Фантастика 1991 (Амнуэль, Никитин) - страница 122

Рука его вдруг зависла в воздухе с наклоненной бутылкой:

— О! У тебя что-то новое. Перешла на фантастические пейзажи?

— Я была на выставке Гущина. Он работал во Франции, потом вернулся умирать в Саратов, — глухо сказала Марина, — некоторые гущинские вещи меня потрясли. Он будто что-то мог разглядеть, понимаешь, неземное, точнее — ненынешнее, из какого-то отдаленного будущего…

Мужчина поднял стакан:

— Из Франции, говоришь? А у нас один архитектор уехал в Вену и неплохо там устроился. А ведь малый — середнячок. Вот и я думаю… Поедем, а?

Художница отхлебнула из стакана и, не закусывая, прижала тыльную сторону ладони ко рту. Растерянно спросила:

— Но как же это — уехать? И все?

— А как уезжали и уезжают, — грубо сказал он, — что, все изменники, что ли? Я ведь не с Россией хочу порвать, а с нынешней бестолковостью и хамством, со стоянием в очередях, с бесконечным враньем и обещаниями. Я устал ждать, пока меня оценят…

Ответ Марины «каппа» отсекла. Следующую порцию воспроизведения компьютер выдал с еще большим эффектом иллюзорности — самоподстройка, введенная, очевидно, в программу, работала за счет накопившейся статистики. Было видно даже, как от выпитой водки у женщины набухли подглазные мешки. Ее хорошенькая, головка тяжело клонилась набок. Мужчина, искоса взглянув на тахту, положил руку на шею Марины под стянутые тугим узлом волосы. Она поежилась:

— У меня ощущение, что на нас смотрят. Вот странно.

Холмов влажным пальцем ткнул клавишу перемотки. Он понял, что проскочил целое десятилетие, когда увидел большую бригаду деловитых школьников, с азартом строивших модель космического корабля. «Время Гагарина: шестьдесят первый год», — прошептал он, подкручивая аппаратуру: в этом более глубоком слое взаимодействие оставило не такие сильные следы, компьютерная система работала со сбоями, рывками. Все же можно было понять, что помещение оборудовано, как подростковый клуб, — кто-то «качал пресс» на шведской стенке, в углу резались в шашки. Звук был слабый.

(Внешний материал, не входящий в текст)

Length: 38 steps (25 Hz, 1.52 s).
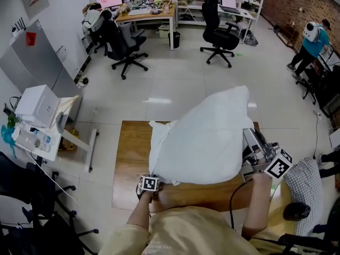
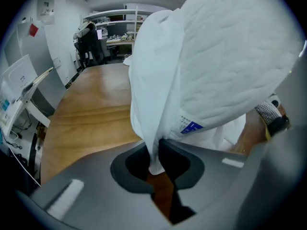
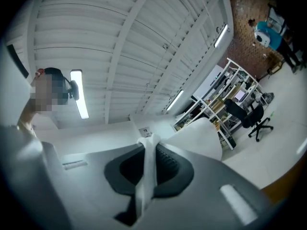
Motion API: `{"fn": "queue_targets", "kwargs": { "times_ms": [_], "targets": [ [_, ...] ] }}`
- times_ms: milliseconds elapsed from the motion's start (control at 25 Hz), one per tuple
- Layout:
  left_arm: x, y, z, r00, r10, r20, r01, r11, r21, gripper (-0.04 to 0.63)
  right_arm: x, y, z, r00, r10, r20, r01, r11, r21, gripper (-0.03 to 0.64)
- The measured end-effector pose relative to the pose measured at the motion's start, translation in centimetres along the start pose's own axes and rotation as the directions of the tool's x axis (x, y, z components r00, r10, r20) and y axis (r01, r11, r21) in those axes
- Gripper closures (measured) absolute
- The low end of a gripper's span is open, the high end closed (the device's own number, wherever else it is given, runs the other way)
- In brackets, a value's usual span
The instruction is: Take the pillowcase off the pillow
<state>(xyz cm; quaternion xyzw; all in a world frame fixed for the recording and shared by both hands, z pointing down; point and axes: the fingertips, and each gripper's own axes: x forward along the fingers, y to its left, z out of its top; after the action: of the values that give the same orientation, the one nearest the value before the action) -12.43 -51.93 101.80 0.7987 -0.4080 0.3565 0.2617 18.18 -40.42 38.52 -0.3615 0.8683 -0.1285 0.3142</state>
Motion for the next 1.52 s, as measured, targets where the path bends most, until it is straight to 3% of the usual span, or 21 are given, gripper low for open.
{"fn": "queue_targets", "kwargs": {
  "times_ms": [80, 160, 320, 360, 400, 480, 520, 600, 680, 760, 880, 1000, 1120, 1200, 1320, 1400, 1520],
  "targets": [
    [-0.5, -0.1, 0.4, 1.000, -0.012, -0.001, 0.012, 1.000, 0.012, 0.549, 1.1, 1.1, -0.2, 0.999, 0.044, -0.017, -0.045, 0.998, -0.037, 0.609],
    [-2.0, -0.6, 1.1, 0.999, -0.038, 0.024, 0.038, 0.999, 0.002, 0.529, 0.8, 0.8, -0.7, 0.999, 0.028, -0.033, -0.030, 0.998, -0.057, 0.609],
    [-8.0, -1.5, 3.8, 0.980, -0.112, 0.166, 0.117, 0.993, -0.019, 0.404, 0.4, 0.3, -0.7, 0.999, 0.024, -0.044, -0.027, 0.997, -0.072, 0.609],
    [-10.2, -1.6, 5.0, 0.960, -0.150, 0.234, 0.160, 0.987, -0.023, 0.356, 0.4, 0.3, -0.8, 0.998, 0.026, -0.051, -0.030, 0.997, -0.076, 0.609],
    [-12.8, -1.9, 6.9, 0.925, -0.201, 0.321, 0.217, 0.976, -0.012, 0.305, 0.4, 0.3, -0.9, 0.998, 0.027, -0.062, -0.032, 0.996, -0.086, 0.609],
    [-18.4, -2.8, 11.9, 0.829, -0.288, 0.479, 0.292, 0.954, 0.067, 0.290, 0.4, 0.3, -0.9, 0.996, 0.023, -0.087, -0.033, 0.993, -0.116, 0.609],
    [-20.6, -3.0, 14.6, 0.796, -0.303, 0.524, 0.292, 0.951, 0.106, 0.288, 0.4, 0.4, -0.8, 0.995, 0.024, -0.097, -0.036, 0.991, -0.129, 0.609],
    [-22.6, -3.3, 19.8, 0.765, -0.316, 0.562, 0.282, 0.948, 0.149, 0.288, 0.5, 0.4, -0.6, 0.994, 0.032, -0.101, -0.046, 0.988, -0.144, 0.609],
    [-22.0, -3.6, 24.5, 0.756, -0.331, 0.565, 0.281, 0.943, 0.176, 0.301, 0.8, 0.2, -0.7, 0.994, 0.044, -0.100, -0.058, 0.987, -0.148, 0.609],
    [-20.0, -4.1, 28.4, 0.774, -0.347, 0.529, 0.264, 0.937, 0.227, 0.315, 1.3, -0.1, -1.0, 0.992, 0.056, -0.111, -0.072, 0.986, -0.152, 0.609],
    [-16.3, -4.8, 32.7, 0.821, -0.383, 0.424, 0.278, 0.916, 0.290, 0.330, 2.3, 0.3, -1.4, 0.988, 0.056, -0.143, -0.081, 0.981, -0.176, 0.609],
    [-11.3, -5.4, 34.4, 0.865, -0.415, 0.282, 0.327, 0.893, 0.310, 0.350, 2.7, 0.1, -1.6, 0.986, 0.052, -0.157, -0.082, 0.978, -0.191, 0.609],
    [-7.5, -4.8, 35.6, 0.886, -0.427, 0.178, 0.350, 0.871, 0.346, 0.369, 4.6, -0.6, -1.6, 0.986, 0.048, -0.162, -0.077, 0.981, -0.181, 0.609],
    [-5.2, -3.8, 36.5, 0.904, -0.403, 0.143, 0.329, 0.869, 0.369, 0.441, 6.2, -1.5, -0.8, 0.986, 0.040, -0.163, -0.068, 0.983, -0.173, 0.609],
    [-0.1, -1.7, 36.4, 0.939, -0.321, 0.123, 0.255, 0.891, 0.374, 0.557, 7.7, -3.6, -0.3, 0.987, 0.019, -0.159, -0.046, 0.985, -0.167, 0.609],
    [3.2, 0.3, 36.6, 0.960, -0.249, 0.130, 0.180, 0.902, 0.393, 0.581, 9.2, -5.2, 0.0, 0.988, 0.005, -0.154, -0.029, 0.988, -0.153, 0.609],
    [6.5, 4.2, 38.1, 0.972, -0.167, 0.166, 0.082, 0.901, 0.426, 0.583, 12.0, -7.5, 0.6, 0.989, -0.037, -0.140, 0.021, 0.993, -0.112, 0.609]
  ]
}}
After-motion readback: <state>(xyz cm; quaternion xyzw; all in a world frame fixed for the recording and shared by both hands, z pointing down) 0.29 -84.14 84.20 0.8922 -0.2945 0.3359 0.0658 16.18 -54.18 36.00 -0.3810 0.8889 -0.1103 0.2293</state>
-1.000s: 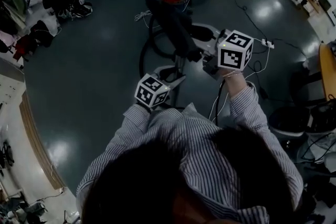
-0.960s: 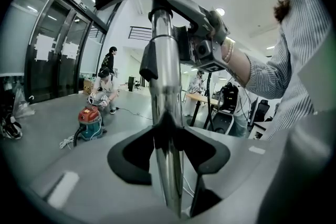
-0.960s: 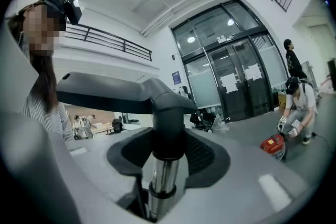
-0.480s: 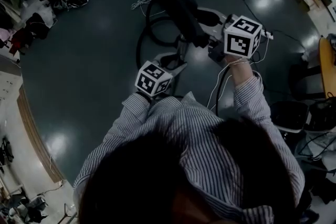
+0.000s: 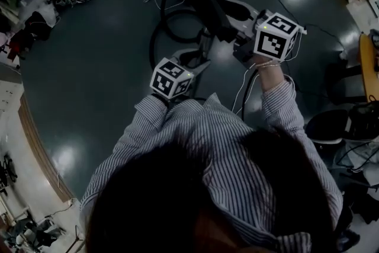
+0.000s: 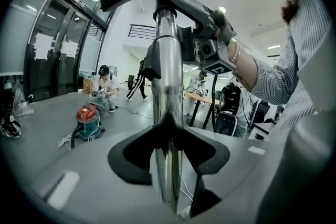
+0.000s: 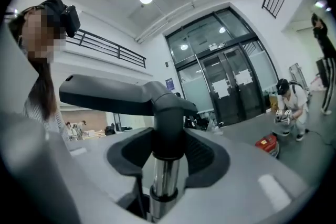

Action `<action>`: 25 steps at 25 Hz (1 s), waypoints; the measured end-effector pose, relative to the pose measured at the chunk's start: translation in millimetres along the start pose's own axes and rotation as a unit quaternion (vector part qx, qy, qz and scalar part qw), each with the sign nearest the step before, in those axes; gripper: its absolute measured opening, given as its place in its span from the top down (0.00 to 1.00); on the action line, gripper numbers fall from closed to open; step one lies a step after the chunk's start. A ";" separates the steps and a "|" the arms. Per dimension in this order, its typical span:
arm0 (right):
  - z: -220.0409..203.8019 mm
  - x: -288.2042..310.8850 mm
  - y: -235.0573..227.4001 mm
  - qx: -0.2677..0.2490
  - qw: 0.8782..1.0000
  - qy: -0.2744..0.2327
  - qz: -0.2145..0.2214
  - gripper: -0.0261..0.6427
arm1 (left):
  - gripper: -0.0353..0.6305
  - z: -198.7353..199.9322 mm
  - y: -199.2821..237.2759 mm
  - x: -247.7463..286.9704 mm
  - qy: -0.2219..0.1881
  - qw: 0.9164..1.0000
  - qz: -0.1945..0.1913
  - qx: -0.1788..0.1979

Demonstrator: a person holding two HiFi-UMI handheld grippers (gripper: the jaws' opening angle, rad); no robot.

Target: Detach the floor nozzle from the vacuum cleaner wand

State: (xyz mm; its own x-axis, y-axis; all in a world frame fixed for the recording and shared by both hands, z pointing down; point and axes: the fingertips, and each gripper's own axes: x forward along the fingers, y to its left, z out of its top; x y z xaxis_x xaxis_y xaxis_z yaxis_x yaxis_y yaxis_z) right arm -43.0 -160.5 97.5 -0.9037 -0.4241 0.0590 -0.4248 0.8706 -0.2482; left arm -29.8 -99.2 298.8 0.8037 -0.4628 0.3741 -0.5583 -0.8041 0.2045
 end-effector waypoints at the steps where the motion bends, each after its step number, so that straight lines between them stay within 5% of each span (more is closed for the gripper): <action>1: 0.2 -0.6 -0.2 -0.012 1.000 0.001 -0.009 0.69 | 0.68 0.4 -0.6 0.6 0.001 1.000 -0.001 0.000; 5: -3.9 -8.3 3.4 -0.059 0.998 0.001 -0.038 0.69 | 0.68 -1.6 -10.4 4.5 0.005 1.000 0.000 -0.003; 9: 38.5 -24.3 1.5 0.002 0.996 -0.089 -0.020 0.70 | 0.68 -24.9 -17.4 6.3 0.040 0.999 0.005 0.008; 12: 56.0 -35.2 -12.4 -0.002 0.995 -0.099 -0.033 0.73 | 0.68 -45.3 -10.7 1.3 0.056 0.998 0.021 0.007; 15: 48.3 -39.5 -23.8 0.014 0.993 -0.112 -0.034 0.77 | 0.68 -54.8 -9.0 1.3 0.074 0.997 0.030 0.009; 16: 45.0 -42.1 -29.5 0.029 0.991 -0.127 -0.036 0.96 | 0.68 -56.4 -8.5 1.0 0.073 0.997 0.031 0.005; 25: -23.9 -63.0 -70.9 0.136 0.980 -0.122 -0.075 0.96 | 0.68 -54.8 23.8 -11.0 0.043 0.996 0.063 -0.045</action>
State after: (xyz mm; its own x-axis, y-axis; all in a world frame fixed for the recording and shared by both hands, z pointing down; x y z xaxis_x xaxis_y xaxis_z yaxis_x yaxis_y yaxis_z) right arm 42.8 -189.5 134.5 -0.7784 -0.6180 -0.1101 -0.4920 0.7096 -0.5045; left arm -63.2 -92.7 349.1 0.7080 -0.5206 0.4772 -0.6722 -0.7040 0.2293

Холмов углубился во время сороковых годов, переключив «каппу» на максимальную производительность. Перед глазами его замаячили неясные силуэты, вспышки лилового света чередовались с полной темнотой.

Хриплый, хватающий за сердце вой сирены и устрашающий грохот взрывов рвал барабанные перепонки, стеклянный водопад звенел на асфальте Невского, гремели сорванные листы кровельного железа. Чердак скрипел и охал, и все здание ходило ходуном, как старый корабль в штормовом море. Мертвый свет шарящих по небу прожекторов слабо подсветил темную внутренность чердака. Холмов содрогнулся: прямо перед ним-раскачивался, шаркая по стене, изуродованный, развороченный человеческий торс. Изображение было смазанным и от этого еще более жутким. Рядом на полу смутно белели, словно в кошмарном сне, оторванные руки и ноги. Еще дальше, как догадался наконец Холмов, громоздились кучей сломанные костыли и протезы, куски гипсовых панцирей, снятых с изувеченных людей, умерших или выживших. Весь чердак был наполнен, забит горем, непомерным людским страданием. Близкий разрыв бомбы тряхнул здание, кошмарный госпитальный хлам будто ожил, и гипсовый торс качнулся прямо на Холмова. Он автоматически мгновенно протянул руку к терминалу, но рука погрузилась в пустоту: терминала не было. Тогда он отшатнулся от торса, как от призрака, и выхватил из нагрудного кармана спасательную коробочку Христофора.